2. Eu só fui situar a orientação sexual de Ripley na década de 50 quando ouvi o podcast. Até então, como uma péssima historiadora, li a obra sempre pensando no tempo e vida presentes. A grande sacada do livro é Ripley se passar por outra pessoa. É viver todo o privilégio e coisas boas que só é acessível ao outro, não a ele. Não lembro direito da história d'A Usurpadora, mas acho que a ideia era esta. Ou então O Príncipe e o Mendigo. Simplesmente a sugestão de trocar de papel e deixar sua vida e agouros para trás, para aproveitar a grama mais verde do vizinho. 

E Thomas Ripley faz isso com toda a habilidade e manipulação dos recursos que ele tem em mãos, falsificando assinatura, mudando seu comportamento, indo buscar as coisas no nome de Dickie na American Express, etc, mas tudo isso num mundo pré-internet e redes sociais.

As vezes ouvimos críticas e pensamos que as redes sociais são veículos de mentiras, que neles as pessoas mostram o que elas não são. Mas a verdade é que a culpa disso não é do Instagram, Facebook ou Twitter, etc. Na dimensão pública, todos sempre passamos pelo que não somos, sempre desejamos o que não podemos ou o que não nos é acessível. Isso desde que o homem tornou-se um ser sociável.
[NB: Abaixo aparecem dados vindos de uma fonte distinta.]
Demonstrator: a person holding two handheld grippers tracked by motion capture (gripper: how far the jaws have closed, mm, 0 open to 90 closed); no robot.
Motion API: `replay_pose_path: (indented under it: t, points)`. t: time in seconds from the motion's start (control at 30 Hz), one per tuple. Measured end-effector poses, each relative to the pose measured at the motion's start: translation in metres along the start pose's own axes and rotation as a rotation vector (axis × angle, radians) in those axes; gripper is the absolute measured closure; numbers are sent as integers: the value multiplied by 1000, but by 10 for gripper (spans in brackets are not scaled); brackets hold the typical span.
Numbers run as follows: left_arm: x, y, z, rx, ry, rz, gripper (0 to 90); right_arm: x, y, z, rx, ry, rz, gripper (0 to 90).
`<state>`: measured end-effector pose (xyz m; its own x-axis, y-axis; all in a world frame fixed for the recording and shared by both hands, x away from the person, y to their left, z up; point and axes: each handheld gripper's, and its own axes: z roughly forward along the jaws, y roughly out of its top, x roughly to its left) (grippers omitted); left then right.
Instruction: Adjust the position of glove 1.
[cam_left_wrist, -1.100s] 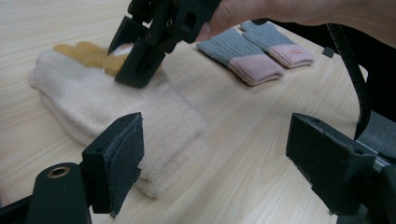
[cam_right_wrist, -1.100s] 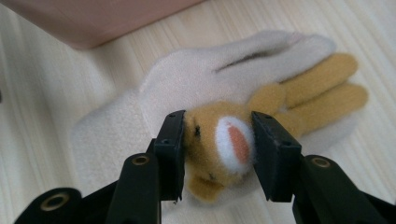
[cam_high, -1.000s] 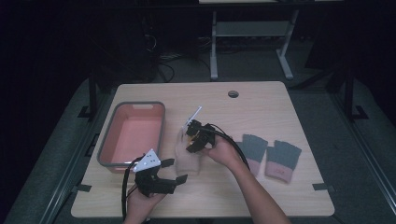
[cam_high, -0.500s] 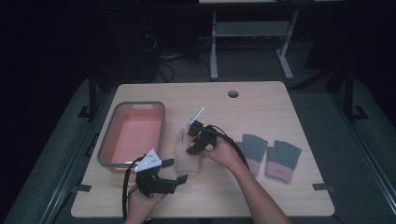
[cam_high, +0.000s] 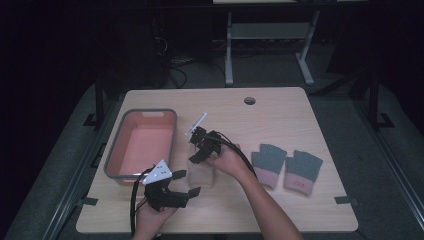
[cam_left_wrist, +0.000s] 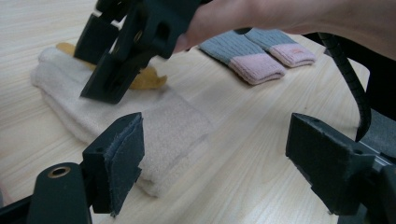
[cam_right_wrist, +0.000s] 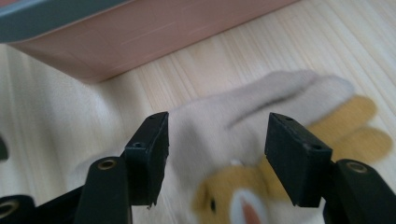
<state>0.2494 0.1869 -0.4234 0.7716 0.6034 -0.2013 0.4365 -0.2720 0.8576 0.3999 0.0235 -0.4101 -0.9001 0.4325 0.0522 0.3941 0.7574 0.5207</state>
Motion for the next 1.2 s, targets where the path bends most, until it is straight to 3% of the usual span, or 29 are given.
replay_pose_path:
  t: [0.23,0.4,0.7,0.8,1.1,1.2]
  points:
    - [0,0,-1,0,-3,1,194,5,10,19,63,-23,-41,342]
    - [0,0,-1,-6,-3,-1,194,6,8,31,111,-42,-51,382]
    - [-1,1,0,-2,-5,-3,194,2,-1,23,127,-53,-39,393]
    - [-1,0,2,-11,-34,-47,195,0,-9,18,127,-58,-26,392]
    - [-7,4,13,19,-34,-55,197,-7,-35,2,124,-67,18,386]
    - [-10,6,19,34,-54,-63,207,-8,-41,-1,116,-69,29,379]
Falei um pouco da dicotomia público e privado e a natureza humana quando escrevi sobre O Médico e o Monstro. Neste, Dr. Jekyll consegue fazer uma fórmula que transforma sua fisionomia, o torna irreconhecível, tranforma-o em Hyde e, por isso, o permite fazer tudo o que o reconhecido médico não poderia. Esta é uma versão fantástica. 
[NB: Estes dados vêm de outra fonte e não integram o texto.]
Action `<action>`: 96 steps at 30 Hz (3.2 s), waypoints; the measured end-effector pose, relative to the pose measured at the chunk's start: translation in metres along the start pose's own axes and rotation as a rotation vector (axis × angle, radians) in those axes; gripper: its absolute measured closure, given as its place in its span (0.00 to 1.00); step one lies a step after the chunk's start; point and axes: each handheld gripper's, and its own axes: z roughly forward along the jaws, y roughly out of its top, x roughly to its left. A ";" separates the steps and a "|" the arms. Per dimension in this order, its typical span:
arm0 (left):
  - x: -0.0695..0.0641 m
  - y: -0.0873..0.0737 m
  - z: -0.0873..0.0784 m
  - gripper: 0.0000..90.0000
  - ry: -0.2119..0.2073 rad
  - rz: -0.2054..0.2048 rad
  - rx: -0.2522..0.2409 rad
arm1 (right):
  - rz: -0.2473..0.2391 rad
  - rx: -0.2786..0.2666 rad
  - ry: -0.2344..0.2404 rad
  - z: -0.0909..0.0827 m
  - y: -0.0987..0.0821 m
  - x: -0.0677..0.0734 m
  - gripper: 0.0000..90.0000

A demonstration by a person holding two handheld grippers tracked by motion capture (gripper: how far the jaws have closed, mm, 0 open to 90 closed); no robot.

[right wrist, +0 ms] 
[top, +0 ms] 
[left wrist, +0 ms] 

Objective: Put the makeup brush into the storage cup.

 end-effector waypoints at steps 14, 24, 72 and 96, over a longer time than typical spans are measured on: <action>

Em O Talentoso Ripley, Thomas Ripley falsifica assinatura, imita os gestos, a voz, aprende os gostos, estilo de escrita e absorve aos poucos vida de Dickie, até assumir seu nome. Uma versão muito mais realista, já que Ripley se transforma em Dickie de forma burocrática - oficial. Protocolar. 
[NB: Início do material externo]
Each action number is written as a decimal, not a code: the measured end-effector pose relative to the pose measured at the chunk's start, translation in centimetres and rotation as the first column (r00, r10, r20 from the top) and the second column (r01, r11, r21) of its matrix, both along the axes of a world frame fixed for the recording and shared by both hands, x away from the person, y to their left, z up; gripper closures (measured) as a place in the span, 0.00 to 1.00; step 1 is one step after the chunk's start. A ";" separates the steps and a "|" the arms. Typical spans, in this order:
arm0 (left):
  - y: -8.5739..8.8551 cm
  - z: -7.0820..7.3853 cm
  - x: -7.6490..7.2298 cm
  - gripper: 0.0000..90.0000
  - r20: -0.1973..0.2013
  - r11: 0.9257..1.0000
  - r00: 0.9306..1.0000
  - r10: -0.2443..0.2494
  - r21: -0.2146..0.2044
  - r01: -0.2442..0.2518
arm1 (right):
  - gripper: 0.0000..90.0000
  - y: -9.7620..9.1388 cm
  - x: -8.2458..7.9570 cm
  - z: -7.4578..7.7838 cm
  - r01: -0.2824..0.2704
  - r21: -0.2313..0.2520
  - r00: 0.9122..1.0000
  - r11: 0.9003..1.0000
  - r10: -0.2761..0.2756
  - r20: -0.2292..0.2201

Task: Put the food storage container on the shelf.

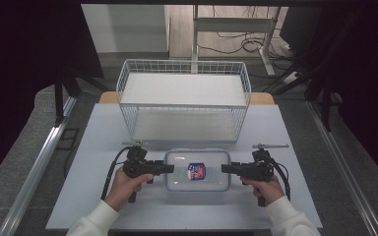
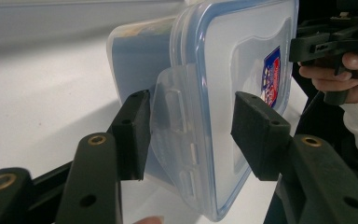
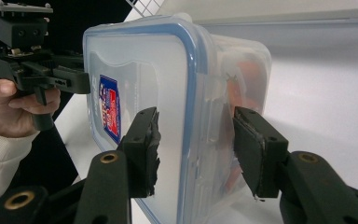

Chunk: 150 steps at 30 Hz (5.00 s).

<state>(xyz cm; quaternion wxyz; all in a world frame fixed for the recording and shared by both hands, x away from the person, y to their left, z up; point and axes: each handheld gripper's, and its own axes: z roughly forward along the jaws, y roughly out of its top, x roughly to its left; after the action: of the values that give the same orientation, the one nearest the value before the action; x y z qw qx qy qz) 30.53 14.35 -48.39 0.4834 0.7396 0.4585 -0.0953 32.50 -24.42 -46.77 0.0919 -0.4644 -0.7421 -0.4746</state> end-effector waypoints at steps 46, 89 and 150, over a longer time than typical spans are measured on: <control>3.0 0.1 3.5 0.55 0.002 0.999 0.999 0.039 -0.037 -0.039 | 0.58 2.9 4.0 0.8 -0.011 -0.001 0.998 1.000 0.011 0.063; 5.1 -1.6 11.3 0.54 -0.007 0.987 0.989 0.146 -0.062 -0.147 | 0.57 5.4 12.1 -1.8 0.041 0.009 0.996 0.999 -0.041 0.084; 4.4 -0.7 -5.8 0.27 0.232 0.961 0.973 -0.019 0.274 -0.047 | 0.99 15.5 3.8 -4.4 -0.073 -0.545 0.891 0.835 0.301 0.341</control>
<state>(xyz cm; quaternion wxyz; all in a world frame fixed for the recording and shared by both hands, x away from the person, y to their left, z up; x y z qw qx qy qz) 24.73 18.73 -49.09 0.4258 0.8028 0.4129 0.0604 36.32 -8.96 -51.13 -0.1482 -0.2842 -0.8869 -0.3328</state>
Hoje, uma narrativa desse tipo não poderia ignorar o papel das redes sociais. A todo momento nós estamos divulgando uma vida que desejamos, enquadramos um momento numa única foto ou frase, e ela se torna maior ou mais importante do que é. O real e a ficção estão a todo momento brincando com a gente e acho que Patricia Highsmith faz isso também no livro: quem é Thomas, o que ele faz, o que ele é e o que ele acredita, finge e deseja ser. Um constante meme do embate "expectativa versus realidade". 

 

Leitura de férias. Manhã super fria, vista linda da Serra da Mantiqueira, por volta das 7:30 da manhã.